Sintió el aire en la nuca, una ligera corriente que les empujaba hacia
su destino, y una ligera bruma que les fue envolviendo. Tomó la mano de Elena,
aquello no le gustaba nada. Sólo esperaba tener tiempo de alcanzar la entrada
antes de que todo desapareciera engullido en la niebla. Sus pensamientos fueron
frustrados por una ráfaga de viento que acabó de traer consigo la fatídica
niebla, tan densa, que las escaleras y la torre se esfumaron ante ellos como si
nunca hubieran existido.
Estaban muy cerca, unos pocos pasos más y llegarían a los escalones.
Podían subirlos a tientas, pegándose a la pared. El trayecto se le hizo eterno,
hacía rato que tenían que haber tropezado con ellos. Debían haber errado la
dirección. Tropezarían con la muralla, así que extendió el brazo a la espera de
toparse con ella, pero tampoco llegaron allí.
Ninguno de los dos había dicho nada hasta entonces y lo único que hubo
fue un apretón de manos cuando distinguieron el destello azulado delante de ellos.
La estela de la flauta volvía a ser visible, mostrándoles el camino a seguir.
El suelo se volvió blando por momentos y la luminosidad aumentó. Al poco,
distinguieron ante ellos el fantasmal esquinazo de un muro.
Era como en sus sueños, y en ellos, ¿qué camino había tomado para llegar
a la torre? No lo recordaba, el dragón había decidido por él. Y no hizo falta
que lo intentara, porque la melodía que dio comienzo en el interior de la
iglesia, les atrajo hacia la derecha. La ondulante cinta azul, tan pronto a ras
de suelo, como pegada a una pared, o flotando por encima de sus cabezas, les
llevó a través de calles de altos muros que se difuminaban en la niebla. Ningún
otro sonido se escuchaba, aparte del de la música. Y esperaba no oír el silbido
del dragón. No quería que Elena se asustara.
La niebla fue aligerando y tan pronto se veían envueltos en una nube,
como la veían alejarse. Poco a poco desapareció y con ella, se desvanecieron
los muros. Hierba, música y un cielo repleto de nubes que filtraban los rayos
de sol. Se encontraban en una amplia pradera, surcada de finos senderos, apenas
visibles. A lo lejos había dos enormes árboles, muy cerca el uno del otro, de
un verde muy oscuro; detrás asomaba una colina y más allá estaba el bosque.
Sintió la presencia de la torre, aunque no la viera.
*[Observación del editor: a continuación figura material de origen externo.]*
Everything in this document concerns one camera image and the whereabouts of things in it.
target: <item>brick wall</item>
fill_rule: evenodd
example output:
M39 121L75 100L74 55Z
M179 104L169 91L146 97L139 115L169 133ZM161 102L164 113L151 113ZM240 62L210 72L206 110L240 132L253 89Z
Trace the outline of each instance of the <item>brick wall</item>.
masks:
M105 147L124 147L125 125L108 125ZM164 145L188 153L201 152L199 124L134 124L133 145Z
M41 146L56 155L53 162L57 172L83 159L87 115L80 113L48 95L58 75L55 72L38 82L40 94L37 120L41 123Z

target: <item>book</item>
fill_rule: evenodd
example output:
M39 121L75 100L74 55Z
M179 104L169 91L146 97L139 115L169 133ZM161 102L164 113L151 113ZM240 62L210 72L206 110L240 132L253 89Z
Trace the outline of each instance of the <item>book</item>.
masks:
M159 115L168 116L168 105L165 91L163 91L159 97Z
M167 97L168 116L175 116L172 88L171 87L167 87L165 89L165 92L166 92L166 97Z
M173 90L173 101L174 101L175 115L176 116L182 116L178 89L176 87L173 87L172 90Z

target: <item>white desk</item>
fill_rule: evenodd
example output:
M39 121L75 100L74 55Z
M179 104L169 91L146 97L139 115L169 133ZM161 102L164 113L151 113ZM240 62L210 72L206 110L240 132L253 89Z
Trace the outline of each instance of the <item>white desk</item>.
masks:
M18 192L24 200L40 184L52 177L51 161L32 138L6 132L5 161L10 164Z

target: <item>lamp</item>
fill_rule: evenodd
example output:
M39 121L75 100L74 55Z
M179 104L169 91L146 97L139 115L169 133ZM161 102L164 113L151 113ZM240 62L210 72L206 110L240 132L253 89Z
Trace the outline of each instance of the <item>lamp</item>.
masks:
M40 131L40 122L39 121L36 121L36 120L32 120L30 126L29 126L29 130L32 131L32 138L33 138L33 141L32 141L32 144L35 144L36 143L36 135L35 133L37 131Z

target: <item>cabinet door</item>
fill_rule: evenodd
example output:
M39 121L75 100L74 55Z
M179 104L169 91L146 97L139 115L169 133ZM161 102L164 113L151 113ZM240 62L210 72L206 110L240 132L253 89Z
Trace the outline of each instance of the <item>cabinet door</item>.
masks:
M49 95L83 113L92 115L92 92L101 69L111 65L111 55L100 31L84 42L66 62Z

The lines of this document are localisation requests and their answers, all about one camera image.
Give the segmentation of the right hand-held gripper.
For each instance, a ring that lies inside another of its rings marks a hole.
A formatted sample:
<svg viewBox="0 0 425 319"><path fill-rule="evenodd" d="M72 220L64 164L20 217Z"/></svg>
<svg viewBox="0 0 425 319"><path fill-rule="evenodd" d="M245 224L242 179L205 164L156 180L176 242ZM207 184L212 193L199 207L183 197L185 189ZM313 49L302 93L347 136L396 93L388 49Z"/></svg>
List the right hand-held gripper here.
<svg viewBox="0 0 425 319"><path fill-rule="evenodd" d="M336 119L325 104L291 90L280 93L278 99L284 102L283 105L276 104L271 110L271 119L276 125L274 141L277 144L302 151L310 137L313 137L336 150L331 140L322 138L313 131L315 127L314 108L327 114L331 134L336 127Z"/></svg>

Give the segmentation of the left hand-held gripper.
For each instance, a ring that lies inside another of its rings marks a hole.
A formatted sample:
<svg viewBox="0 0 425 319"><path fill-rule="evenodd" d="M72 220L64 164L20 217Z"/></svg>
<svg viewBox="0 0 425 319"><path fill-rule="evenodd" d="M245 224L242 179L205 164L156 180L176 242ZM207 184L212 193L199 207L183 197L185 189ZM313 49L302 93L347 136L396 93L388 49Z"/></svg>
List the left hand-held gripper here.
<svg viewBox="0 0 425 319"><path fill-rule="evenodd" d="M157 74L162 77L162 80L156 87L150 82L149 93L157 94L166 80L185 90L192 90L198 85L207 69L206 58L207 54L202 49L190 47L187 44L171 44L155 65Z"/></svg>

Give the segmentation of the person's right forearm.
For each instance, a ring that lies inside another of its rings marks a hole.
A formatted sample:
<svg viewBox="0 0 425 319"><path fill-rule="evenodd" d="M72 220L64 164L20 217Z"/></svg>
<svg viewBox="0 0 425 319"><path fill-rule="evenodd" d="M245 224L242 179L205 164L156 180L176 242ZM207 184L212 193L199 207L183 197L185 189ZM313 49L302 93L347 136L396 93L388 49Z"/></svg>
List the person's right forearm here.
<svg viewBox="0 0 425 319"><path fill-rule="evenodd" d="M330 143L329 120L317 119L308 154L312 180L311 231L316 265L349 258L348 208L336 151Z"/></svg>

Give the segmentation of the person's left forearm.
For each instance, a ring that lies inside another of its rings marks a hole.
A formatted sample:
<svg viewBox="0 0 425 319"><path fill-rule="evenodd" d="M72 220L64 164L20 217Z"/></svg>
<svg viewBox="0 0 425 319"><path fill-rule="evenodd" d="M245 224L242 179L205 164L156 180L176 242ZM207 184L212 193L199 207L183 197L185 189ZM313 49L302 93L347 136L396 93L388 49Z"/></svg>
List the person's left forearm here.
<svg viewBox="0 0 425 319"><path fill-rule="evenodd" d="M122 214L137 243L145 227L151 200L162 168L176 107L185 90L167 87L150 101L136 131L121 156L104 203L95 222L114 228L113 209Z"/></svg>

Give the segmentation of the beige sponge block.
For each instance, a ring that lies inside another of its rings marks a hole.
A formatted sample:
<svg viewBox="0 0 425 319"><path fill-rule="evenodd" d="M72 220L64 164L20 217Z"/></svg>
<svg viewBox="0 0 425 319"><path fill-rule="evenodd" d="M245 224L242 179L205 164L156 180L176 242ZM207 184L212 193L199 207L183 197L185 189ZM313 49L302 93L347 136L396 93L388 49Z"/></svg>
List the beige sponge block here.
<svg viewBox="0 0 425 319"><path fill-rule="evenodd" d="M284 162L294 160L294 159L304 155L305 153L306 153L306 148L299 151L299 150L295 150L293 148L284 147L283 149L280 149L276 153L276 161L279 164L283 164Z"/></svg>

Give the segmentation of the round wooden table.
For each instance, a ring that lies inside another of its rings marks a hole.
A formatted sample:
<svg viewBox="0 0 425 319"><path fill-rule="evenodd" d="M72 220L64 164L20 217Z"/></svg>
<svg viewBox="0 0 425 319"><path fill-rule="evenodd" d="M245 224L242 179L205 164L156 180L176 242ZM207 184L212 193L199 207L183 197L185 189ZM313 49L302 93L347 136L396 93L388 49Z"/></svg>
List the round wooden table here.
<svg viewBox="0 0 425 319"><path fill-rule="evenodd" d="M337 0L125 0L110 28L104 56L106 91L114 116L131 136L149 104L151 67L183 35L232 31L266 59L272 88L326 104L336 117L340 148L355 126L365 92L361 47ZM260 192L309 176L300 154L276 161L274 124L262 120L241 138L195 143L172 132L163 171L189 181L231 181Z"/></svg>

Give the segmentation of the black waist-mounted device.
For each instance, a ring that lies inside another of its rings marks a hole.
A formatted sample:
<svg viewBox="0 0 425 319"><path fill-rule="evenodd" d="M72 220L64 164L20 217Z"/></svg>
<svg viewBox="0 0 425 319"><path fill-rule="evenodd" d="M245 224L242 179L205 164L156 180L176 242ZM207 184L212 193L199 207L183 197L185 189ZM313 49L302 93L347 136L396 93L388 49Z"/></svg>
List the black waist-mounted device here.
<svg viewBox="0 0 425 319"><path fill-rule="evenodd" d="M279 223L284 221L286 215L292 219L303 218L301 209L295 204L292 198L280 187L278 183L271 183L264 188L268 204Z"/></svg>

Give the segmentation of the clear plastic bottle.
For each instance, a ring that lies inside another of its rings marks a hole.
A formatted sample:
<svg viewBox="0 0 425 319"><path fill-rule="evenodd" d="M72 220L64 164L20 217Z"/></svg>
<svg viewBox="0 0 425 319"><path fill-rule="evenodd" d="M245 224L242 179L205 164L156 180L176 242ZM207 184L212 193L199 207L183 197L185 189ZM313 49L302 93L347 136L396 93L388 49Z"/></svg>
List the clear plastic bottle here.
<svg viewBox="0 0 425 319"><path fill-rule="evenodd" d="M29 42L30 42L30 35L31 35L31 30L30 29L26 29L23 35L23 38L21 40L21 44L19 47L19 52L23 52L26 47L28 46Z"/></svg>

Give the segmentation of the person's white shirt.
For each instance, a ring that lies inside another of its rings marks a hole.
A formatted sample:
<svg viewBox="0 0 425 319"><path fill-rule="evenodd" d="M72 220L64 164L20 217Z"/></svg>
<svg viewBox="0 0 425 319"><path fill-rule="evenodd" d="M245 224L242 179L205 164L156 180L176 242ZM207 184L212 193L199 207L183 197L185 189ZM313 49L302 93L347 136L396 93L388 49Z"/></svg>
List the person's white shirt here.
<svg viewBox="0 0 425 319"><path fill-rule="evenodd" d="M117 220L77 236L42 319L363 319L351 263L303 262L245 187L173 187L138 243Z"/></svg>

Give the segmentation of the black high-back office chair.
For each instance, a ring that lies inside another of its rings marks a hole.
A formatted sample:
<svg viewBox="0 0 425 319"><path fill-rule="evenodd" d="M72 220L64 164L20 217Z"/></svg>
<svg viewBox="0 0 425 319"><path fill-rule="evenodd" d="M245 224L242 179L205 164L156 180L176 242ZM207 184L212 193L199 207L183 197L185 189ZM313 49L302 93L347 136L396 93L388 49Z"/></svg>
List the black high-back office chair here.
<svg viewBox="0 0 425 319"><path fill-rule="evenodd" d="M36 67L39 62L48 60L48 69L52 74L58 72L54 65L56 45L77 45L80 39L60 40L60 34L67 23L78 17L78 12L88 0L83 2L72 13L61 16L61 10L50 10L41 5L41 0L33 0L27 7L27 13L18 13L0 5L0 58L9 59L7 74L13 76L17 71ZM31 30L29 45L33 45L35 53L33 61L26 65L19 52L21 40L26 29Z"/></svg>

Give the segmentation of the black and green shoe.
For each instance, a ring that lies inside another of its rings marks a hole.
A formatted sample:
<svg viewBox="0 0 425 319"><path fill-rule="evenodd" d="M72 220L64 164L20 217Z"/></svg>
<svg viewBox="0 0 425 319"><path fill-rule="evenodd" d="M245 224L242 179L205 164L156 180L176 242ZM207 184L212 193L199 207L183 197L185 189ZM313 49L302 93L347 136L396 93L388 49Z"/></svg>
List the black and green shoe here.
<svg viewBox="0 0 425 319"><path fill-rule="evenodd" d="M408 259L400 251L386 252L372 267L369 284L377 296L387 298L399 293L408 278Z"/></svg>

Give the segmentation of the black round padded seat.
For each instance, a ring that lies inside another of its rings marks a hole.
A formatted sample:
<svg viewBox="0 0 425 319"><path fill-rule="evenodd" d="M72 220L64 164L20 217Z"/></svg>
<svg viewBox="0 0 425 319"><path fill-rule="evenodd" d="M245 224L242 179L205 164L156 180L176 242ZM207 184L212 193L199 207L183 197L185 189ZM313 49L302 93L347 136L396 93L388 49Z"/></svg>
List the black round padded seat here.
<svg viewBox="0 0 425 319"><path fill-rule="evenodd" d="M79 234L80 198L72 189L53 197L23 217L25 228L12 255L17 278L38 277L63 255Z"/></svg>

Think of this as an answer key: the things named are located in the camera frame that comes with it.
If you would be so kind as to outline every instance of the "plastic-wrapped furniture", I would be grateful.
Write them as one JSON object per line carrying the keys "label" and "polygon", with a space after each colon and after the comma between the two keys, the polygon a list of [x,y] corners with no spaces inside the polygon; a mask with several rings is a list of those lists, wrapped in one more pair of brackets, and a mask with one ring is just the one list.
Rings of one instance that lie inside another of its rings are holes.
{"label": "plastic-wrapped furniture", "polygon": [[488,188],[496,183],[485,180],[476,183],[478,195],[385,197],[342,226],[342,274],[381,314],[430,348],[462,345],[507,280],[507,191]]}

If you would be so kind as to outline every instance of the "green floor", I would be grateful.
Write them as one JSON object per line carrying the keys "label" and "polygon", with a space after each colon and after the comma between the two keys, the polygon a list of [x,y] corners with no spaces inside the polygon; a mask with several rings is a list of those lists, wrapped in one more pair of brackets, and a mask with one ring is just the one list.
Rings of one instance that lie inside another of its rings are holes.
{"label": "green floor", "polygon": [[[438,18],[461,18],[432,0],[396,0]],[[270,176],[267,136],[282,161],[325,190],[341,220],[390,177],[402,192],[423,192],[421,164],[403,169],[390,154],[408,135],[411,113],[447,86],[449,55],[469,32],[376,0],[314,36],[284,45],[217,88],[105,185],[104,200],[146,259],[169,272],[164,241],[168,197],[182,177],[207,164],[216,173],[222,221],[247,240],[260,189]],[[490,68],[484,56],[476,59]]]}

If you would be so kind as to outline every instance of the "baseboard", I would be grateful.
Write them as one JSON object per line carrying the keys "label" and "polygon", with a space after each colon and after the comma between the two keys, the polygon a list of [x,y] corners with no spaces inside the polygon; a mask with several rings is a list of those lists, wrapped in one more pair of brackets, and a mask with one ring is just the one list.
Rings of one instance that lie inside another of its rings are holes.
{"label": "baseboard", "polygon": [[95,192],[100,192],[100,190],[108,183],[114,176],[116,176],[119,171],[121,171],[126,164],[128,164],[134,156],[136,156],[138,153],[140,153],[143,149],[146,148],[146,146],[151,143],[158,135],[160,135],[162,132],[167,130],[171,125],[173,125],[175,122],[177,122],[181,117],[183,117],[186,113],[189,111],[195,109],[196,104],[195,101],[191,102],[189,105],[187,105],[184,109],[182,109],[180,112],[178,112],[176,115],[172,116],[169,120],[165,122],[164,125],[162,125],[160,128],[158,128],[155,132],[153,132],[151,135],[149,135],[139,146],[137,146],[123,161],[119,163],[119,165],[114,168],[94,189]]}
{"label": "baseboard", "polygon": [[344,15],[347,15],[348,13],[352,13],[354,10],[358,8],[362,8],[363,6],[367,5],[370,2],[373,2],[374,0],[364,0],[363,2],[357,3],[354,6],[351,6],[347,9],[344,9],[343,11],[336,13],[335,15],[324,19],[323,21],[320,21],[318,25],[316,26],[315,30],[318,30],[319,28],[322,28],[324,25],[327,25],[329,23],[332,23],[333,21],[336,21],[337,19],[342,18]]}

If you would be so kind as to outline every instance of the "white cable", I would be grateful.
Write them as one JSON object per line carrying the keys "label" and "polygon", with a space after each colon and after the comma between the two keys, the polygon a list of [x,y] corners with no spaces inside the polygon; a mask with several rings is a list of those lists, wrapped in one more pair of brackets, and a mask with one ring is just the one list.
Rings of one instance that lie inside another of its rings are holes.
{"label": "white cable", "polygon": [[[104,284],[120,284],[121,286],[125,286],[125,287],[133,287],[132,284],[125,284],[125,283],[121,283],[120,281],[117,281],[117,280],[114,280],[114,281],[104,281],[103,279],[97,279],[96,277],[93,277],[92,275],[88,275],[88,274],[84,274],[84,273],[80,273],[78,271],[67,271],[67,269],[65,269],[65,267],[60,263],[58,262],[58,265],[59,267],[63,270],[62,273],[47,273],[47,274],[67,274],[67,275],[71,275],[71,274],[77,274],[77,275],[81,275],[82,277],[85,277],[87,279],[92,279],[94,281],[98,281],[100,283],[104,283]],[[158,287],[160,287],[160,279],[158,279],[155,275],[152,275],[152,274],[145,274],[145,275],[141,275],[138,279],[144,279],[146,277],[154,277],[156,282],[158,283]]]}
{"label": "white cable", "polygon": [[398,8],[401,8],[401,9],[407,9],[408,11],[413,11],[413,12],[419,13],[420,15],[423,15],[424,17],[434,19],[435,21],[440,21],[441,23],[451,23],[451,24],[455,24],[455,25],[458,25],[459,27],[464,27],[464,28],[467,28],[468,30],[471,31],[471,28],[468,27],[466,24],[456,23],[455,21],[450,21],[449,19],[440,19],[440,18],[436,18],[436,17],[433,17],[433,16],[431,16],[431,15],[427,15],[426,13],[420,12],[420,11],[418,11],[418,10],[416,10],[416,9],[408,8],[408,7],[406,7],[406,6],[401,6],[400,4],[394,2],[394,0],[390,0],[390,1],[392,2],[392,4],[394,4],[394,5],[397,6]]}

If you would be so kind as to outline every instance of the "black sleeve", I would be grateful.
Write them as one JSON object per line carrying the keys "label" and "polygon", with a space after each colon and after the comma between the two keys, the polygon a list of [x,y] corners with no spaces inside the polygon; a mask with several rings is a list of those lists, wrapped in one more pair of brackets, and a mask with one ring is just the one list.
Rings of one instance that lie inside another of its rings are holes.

La melodía les animó a continuar y antes de hacerlo, se giraron,
cruzaron sus miradas y unieron sus manos. Elena, la mujer con la que quería
pasar el resto de su vida. Sí, ella también lo deseaba; sus ojos, sus manos,
toda ella se lo decía.
Cogidos de la mano, avanzaron por el mullido manto verde. Pasaron entre
los dos árboles, unos impresionantes tejos centenarios. Más allá, a ambos lados
de su camino, surgían dos enormes rocas, piedras rosadas apenas desbastadas,
cual columnas enraizadas, que les doblaban en altura y apuntaban al cielo.
Pasaron entre ellas, hacia la colina en cuya base era visible una entrada; dos
enormes moles pétreas como las anteriores, soportando esta vez un dintel
desmesurado. Tenía la sensación de estar llegando al lugar que ocupara la
torre, al hueco que quedó tras su desaparición, el túnel desde el que Elena le
llamó.
Y con ella, se adentró en la penumbra azulada.